* **Aim of the exercise**:
Among the entries below, tally each line containing "cabinet"; respond with the total only.

* **Record excerpts**:
+===+
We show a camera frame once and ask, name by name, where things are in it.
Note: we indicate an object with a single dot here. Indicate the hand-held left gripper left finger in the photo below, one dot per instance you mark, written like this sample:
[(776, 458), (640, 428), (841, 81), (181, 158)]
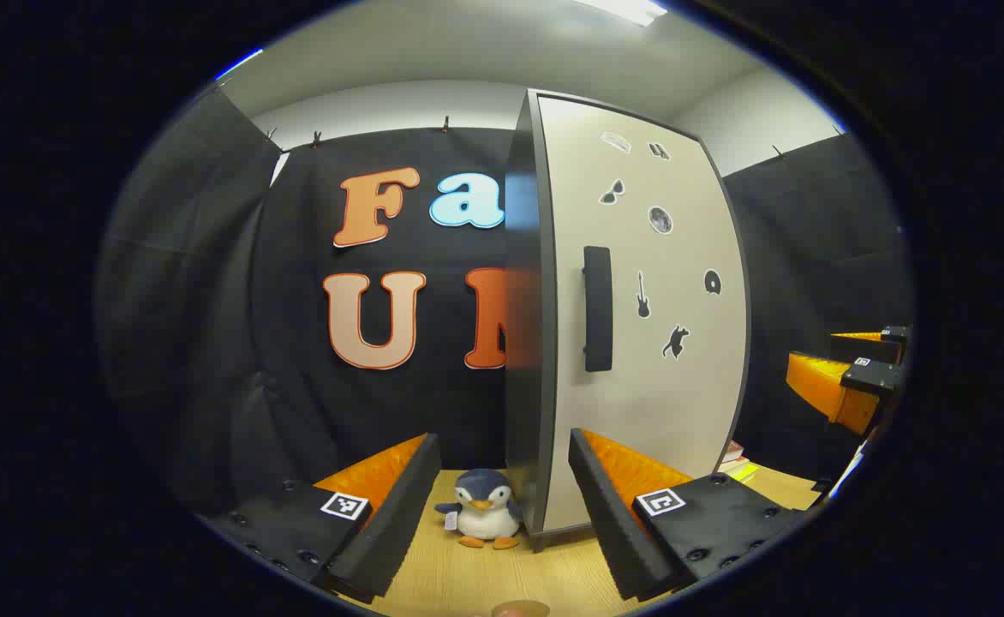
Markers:
[(399, 514)]

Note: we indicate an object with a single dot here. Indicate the black backdrop cloth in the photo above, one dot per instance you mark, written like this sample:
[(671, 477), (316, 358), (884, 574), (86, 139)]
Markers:
[(211, 300)]

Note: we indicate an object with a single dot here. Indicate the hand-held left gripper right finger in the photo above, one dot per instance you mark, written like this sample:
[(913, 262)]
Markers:
[(605, 523)]

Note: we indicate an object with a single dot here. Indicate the penguin plush toy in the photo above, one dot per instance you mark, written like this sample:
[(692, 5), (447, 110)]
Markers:
[(485, 510)]

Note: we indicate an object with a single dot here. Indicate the dark grey cabinet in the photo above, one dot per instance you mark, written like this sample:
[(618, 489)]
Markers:
[(523, 300)]

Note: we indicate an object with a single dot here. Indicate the beige cabinet door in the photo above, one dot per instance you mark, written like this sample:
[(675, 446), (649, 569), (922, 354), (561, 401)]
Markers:
[(682, 411)]

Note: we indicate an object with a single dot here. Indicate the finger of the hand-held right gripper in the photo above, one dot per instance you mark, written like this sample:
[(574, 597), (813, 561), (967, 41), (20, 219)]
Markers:
[(862, 347), (875, 379)]
+===+
* **Reply to the exercise**:
2